After agreeing to “value engineering,” city officials and Modern cut the price to $3.66 million. Changes included substituting metal for wood in the front door portico. They also substituted metal for wood in part of the fence for the outdoor “get-to-know-you” area, where potential owners spend time with a dog. In addition, city employees will do some of the work.
The council voted 6-1 on Jan. 13, with Councilwoman Rita Oujesky casting the dissenting vote, to approve the contract with Modern.
When the current 6,700-square-foot shelter was built in 1987, North Richland Hills’ population was about 40,000, city officials said. The city’s population has since grown by 60 percent to about 64,000 residents. The city’s population is estimated to increase to about 77,000 by the time all the residential land available is developed.
The shelter was designed to house 96 animals, though it houses 110 animals on average. The new center will house 145 animals.

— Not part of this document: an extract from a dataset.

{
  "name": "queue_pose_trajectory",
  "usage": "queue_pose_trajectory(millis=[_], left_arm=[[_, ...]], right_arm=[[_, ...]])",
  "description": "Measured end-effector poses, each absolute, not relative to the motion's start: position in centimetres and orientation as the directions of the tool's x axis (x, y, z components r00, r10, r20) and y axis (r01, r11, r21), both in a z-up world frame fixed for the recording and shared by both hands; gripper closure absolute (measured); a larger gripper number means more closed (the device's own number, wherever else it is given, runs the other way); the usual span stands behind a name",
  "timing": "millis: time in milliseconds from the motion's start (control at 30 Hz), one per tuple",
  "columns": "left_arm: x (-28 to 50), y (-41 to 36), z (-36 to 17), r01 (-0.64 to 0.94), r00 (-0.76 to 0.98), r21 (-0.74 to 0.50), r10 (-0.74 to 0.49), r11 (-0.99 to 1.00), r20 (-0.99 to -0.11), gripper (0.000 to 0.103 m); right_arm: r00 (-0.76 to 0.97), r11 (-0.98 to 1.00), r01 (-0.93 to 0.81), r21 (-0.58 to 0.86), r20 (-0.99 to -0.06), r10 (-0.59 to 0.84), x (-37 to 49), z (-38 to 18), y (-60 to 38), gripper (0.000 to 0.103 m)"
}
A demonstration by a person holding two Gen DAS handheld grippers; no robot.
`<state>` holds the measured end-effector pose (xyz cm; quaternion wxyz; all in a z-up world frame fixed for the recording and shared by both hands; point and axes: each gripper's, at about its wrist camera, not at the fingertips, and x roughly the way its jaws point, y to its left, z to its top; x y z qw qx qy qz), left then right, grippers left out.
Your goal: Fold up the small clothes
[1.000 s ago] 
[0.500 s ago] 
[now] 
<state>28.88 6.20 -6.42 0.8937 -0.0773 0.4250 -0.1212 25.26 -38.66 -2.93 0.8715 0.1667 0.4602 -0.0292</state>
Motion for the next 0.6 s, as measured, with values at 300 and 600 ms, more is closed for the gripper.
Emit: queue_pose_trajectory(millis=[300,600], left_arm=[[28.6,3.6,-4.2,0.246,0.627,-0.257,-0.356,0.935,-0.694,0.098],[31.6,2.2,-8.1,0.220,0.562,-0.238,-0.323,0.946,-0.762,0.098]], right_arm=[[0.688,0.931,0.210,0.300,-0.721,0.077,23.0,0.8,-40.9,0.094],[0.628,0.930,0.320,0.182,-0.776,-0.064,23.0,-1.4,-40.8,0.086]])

Voters approved $1.3 million in bonds in 2003, with the expectation that the rest of what was expected to be a $3.4 million project could be raised through donations and fund-raisers. Only about $900,000 has been raised through direct donations and voluntary public project contributions through water bills. A few years ago, the City Council approved another $1.2 million, City Manager Mark Hindman said.
In addition to construction costs, the city must pay for architectural fees and furniture, fixtures and equipment, said Police Chief Jimmy Perdue, who oversees some city construction projects. The project’s total cost will reach about $4.3 million, Perdue said.
To cover the additional $1 million needed, Hindman said $700,000 can be pulled from a “capital” account set aside for city projects. Another $300,000 could be raised through the sale of bonds without increasing the tax rate, he said.
Oujesky said she objects to having the city exceed its present allocation for the animal shelter.
“I’m concerned about spending money we don’t have in the budget for this,” Oujesky said.
Other council members said that the city has waited far too long to build the center and that costs will most likely increase. Councilman Scott Turnage said that residents told the city that they want this project when they approved the bond in 2003.
“It’s kind of a tough pill to swallow, but it’s what we need to do,” Turnage said.